* WHAT THE EXERCISE ASKS
Return all of the following entries as written, but without the images.

Records drawn from a dataset
★ ★ ★ ★ ★ ★ ★

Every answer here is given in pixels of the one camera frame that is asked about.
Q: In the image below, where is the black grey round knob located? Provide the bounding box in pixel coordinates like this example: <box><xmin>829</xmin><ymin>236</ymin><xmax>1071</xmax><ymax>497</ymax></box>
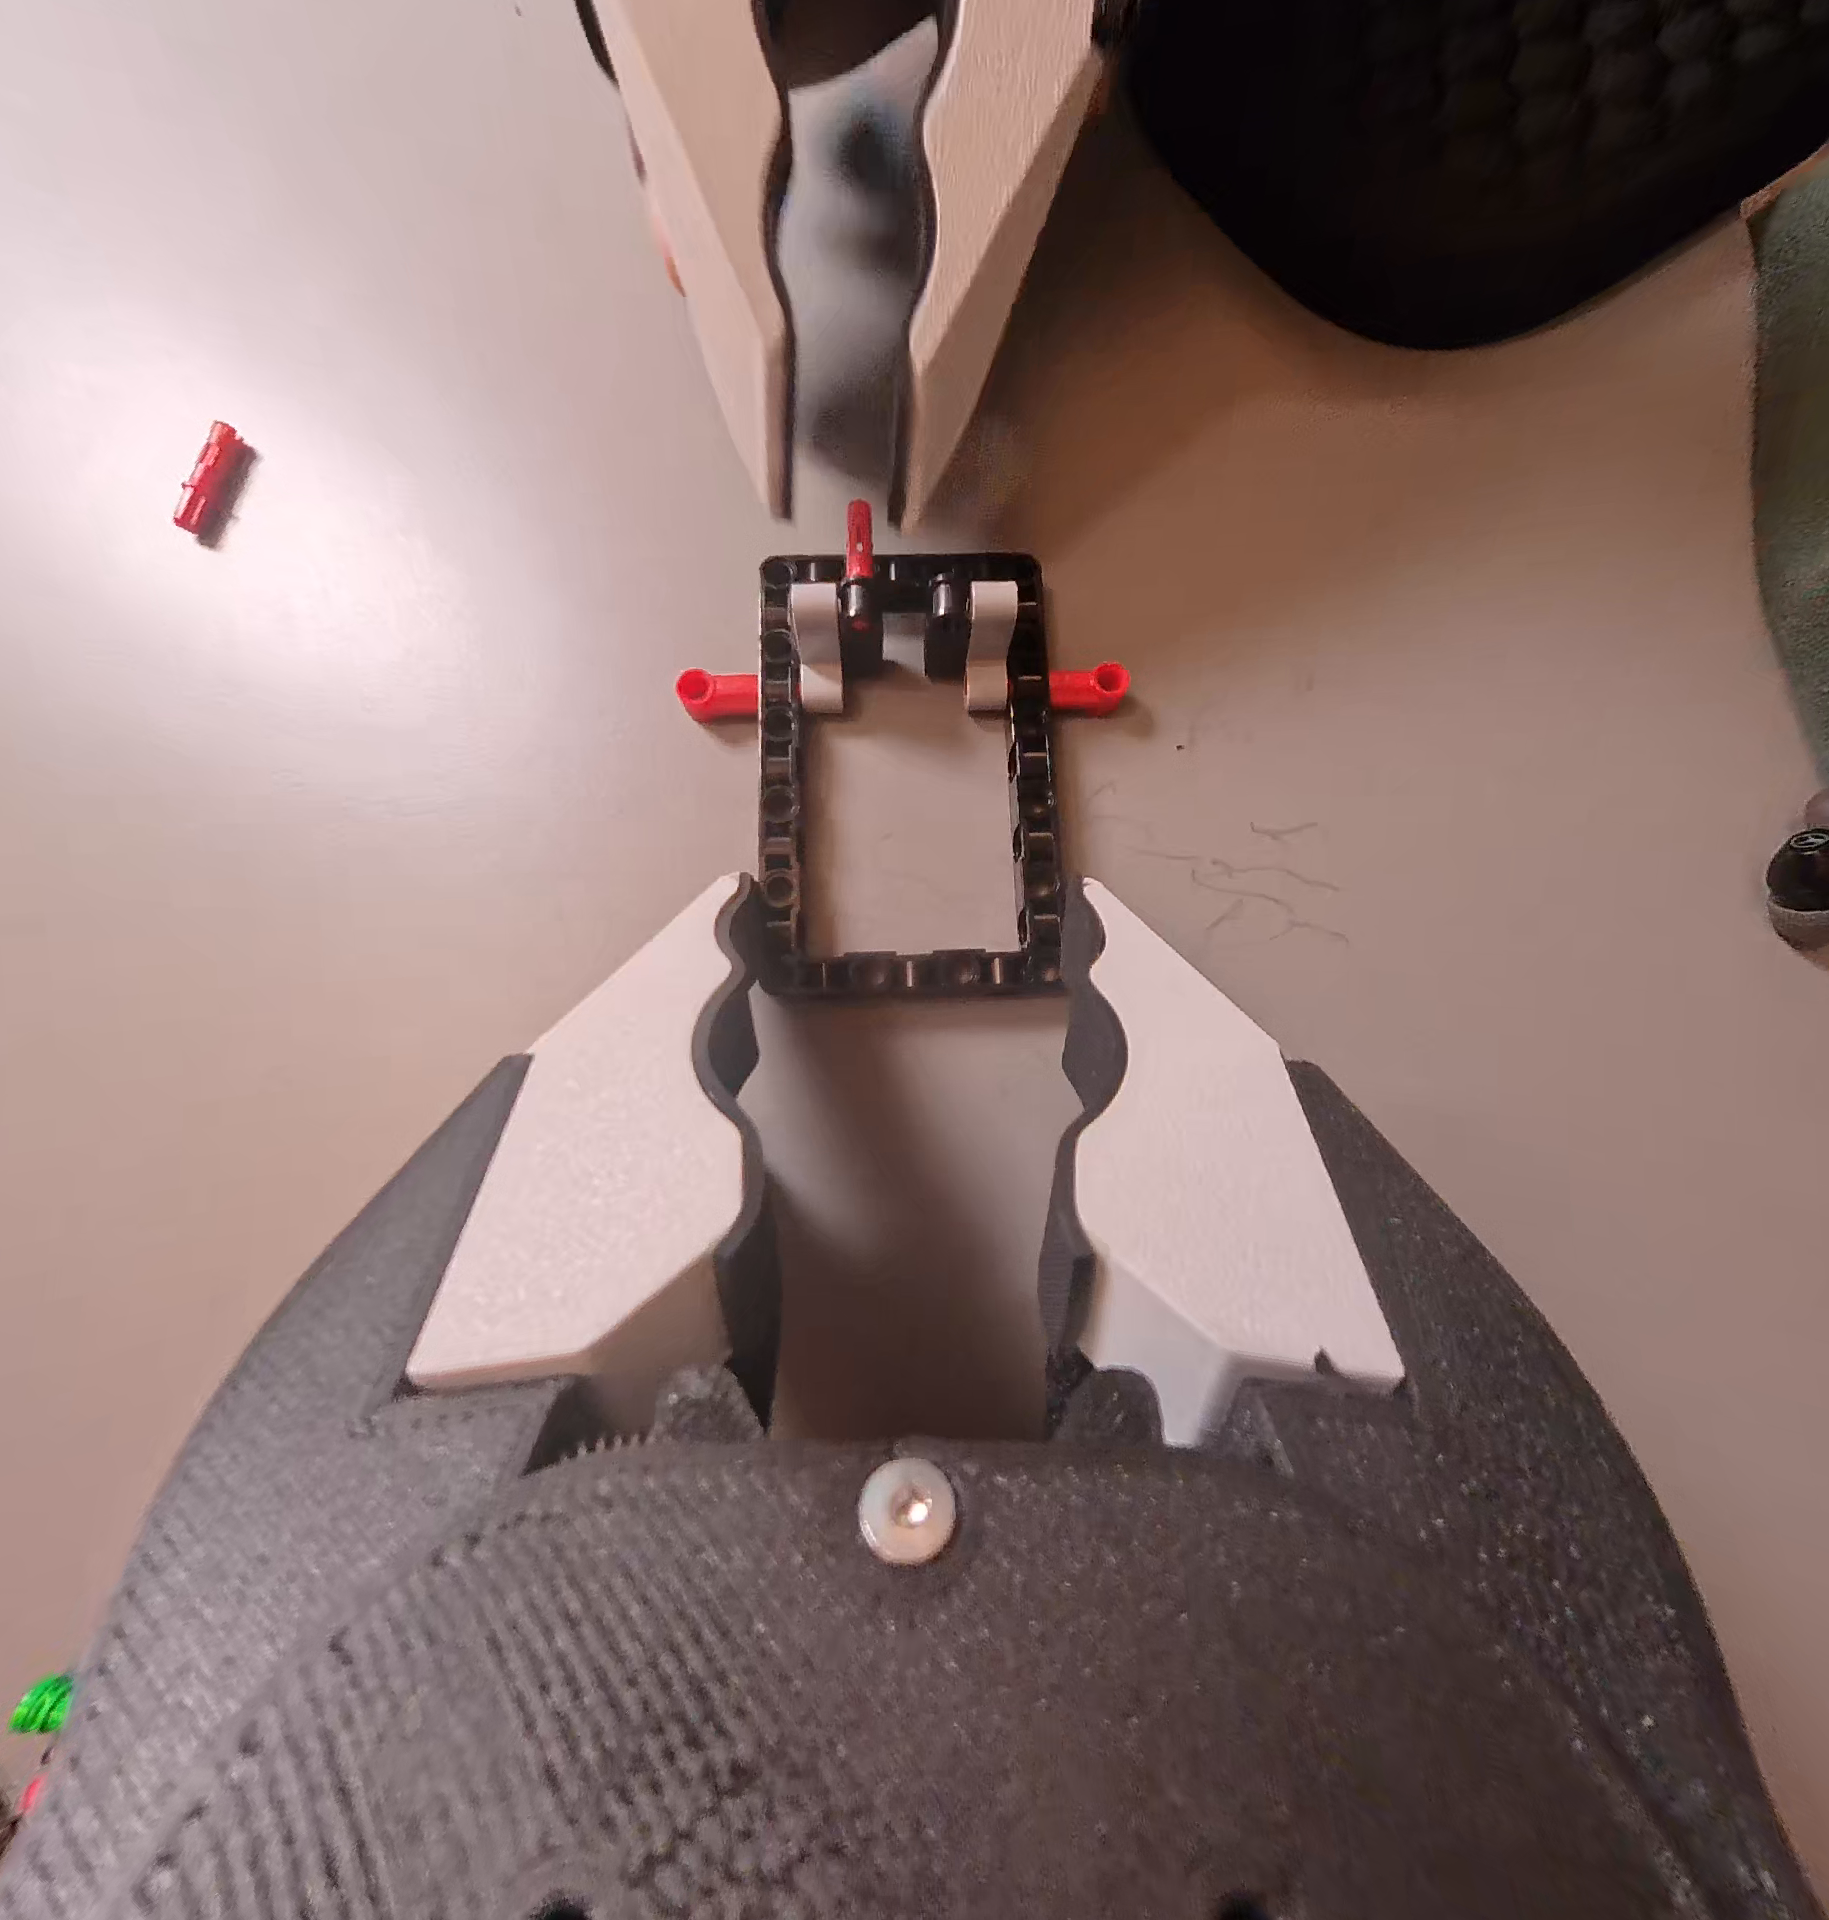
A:
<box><xmin>1761</xmin><ymin>786</ymin><xmax>1829</xmax><ymax>951</ymax></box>

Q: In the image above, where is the person's green shirt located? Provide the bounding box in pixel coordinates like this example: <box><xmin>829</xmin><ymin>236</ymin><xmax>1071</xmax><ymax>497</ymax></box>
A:
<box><xmin>1746</xmin><ymin>172</ymin><xmax>1829</xmax><ymax>783</ymax></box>

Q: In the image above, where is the pile of small lego pieces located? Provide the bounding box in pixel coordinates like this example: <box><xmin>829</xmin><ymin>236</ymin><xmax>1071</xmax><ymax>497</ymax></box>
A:
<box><xmin>0</xmin><ymin>1672</ymin><xmax>78</xmax><ymax>1878</ymax></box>

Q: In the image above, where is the black textured pad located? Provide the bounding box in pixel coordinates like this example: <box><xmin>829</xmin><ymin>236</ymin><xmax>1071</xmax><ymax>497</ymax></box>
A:
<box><xmin>1124</xmin><ymin>0</ymin><xmax>1829</xmax><ymax>353</ymax></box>

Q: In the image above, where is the person's right hand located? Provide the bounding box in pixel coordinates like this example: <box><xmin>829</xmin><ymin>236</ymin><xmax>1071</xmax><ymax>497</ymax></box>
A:
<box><xmin>632</xmin><ymin>126</ymin><xmax>693</xmax><ymax>301</ymax></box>

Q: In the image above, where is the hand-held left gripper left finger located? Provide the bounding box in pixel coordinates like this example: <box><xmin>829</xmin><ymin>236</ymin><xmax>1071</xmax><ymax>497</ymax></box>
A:
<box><xmin>403</xmin><ymin>871</ymin><xmax>776</xmax><ymax>1415</ymax></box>

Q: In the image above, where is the black lego frame assembly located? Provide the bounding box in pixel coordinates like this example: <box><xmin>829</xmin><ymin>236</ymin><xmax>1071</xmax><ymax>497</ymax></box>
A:
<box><xmin>677</xmin><ymin>552</ymin><xmax>1133</xmax><ymax>1005</ymax></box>

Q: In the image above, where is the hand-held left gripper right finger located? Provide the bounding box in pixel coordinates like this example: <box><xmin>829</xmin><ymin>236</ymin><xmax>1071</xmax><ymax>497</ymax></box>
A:
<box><xmin>1041</xmin><ymin>878</ymin><xmax>1407</xmax><ymax>1451</ymax></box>

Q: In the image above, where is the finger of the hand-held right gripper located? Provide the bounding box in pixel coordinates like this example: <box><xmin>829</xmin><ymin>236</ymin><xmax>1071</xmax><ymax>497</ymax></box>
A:
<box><xmin>891</xmin><ymin>0</ymin><xmax>1107</xmax><ymax>529</ymax></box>
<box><xmin>590</xmin><ymin>0</ymin><xmax>794</xmax><ymax>523</ymax></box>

★ ★ ★ ★ ★ ★ ★

* THE COMPLETED TASK
Every answer here is given in pixels of the one camera frame that is asked about.
Q: In the image below, where is the black grey round knob located? Provide the bounding box in pixel coordinates like this example: <box><xmin>829</xmin><ymin>236</ymin><xmax>1071</xmax><ymax>497</ymax></box>
A:
<box><xmin>1761</xmin><ymin>786</ymin><xmax>1829</xmax><ymax>951</ymax></box>

Q: In the image above, where is the person's green shirt located? Provide the bounding box in pixel coordinates like this example: <box><xmin>829</xmin><ymin>236</ymin><xmax>1071</xmax><ymax>497</ymax></box>
A:
<box><xmin>1746</xmin><ymin>172</ymin><xmax>1829</xmax><ymax>783</ymax></box>

Q: In the image above, where is the pile of small lego pieces located? Provide the bounding box in pixel coordinates like this example: <box><xmin>829</xmin><ymin>236</ymin><xmax>1071</xmax><ymax>497</ymax></box>
A:
<box><xmin>0</xmin><ymin>1672</ymin><xmax>78</xmax><ymax>1878</ymax></box>

Q: In the image above, where is the black textured pad located? Provide the bounding box in pixel coordinates like this example: <box><xmin>829</xmin><ymin>236</ymin><xmax>1071</xmax><ymax>497</ymax></box>
A:
<box><xmin>1124</xmin><ymin>0</ymin><xmax>1829</xmax><ymax>353</ymax></box>

Q: In the image above, where is the person's right hand located? Provide the bounding box in pixel coordinates like this example: <box><xmin>829</xmin><ymin>236</ymin><xmax>1071</xmax><ymax>497</ymax></box>
A:
<box><xmin>632</xmin><ymin>126</ymin><xmax>693</xmax><ymax>301</ymax></box>

Q: In the image above, where is the hand-held left gripper left finger located? Provide the bounding box in pixel coordinates like this example: <box><xmin>829</xmin><ymin>236</ymin><xmax>1071</xmax><ymax>497</ymax></box>
A:
<box><xmin>403</xmin><ymin>871</ymin><xmax>776</xmax><ymax>1415</ymax></box>

Q: In the image above, where is the black lego frame assembly located? Provide the bounding box in pixel coordinates like this example: <box><xmin>829</xmin><ymin>236</ymin><xmax>1071</xmax><ymax>497</ymax></box>
A:
<box><xmin>677</xmin><ymin>552</ymin><xmax>1133</xmax><ymax>1005</ymax></box>

Q: In the image above, where is the hand-held left gripper right finger located? Provide the bounding box in pixel coordinates like this example: <box><xmin>829</xmin><ymin>236</ymin><xmax>1071</xmax><ymax>497</ymax></box>
A:
<box><xmin>1041</xmin><ymin>878</ymin><xmax>1407</xmax><ymax>1451</ymax></box>

Q: In the image above, where is the finger of the hand-held right gripper located? Provide the bounding box in pixel coordinates like this example: <box><xmin>829</xmin><ymin>236</ymin><xmax>1071</xmax><ymax>497</ymax></box>
A:
<box><xmin>891</xmin><ymin>0</ymin><xmax>1107</xmax><ymax>529</ymax></box>
<box><xmin>590</xmin><ymin>0</ymin><xmax>794</xmax><ymax>523</ymax></box>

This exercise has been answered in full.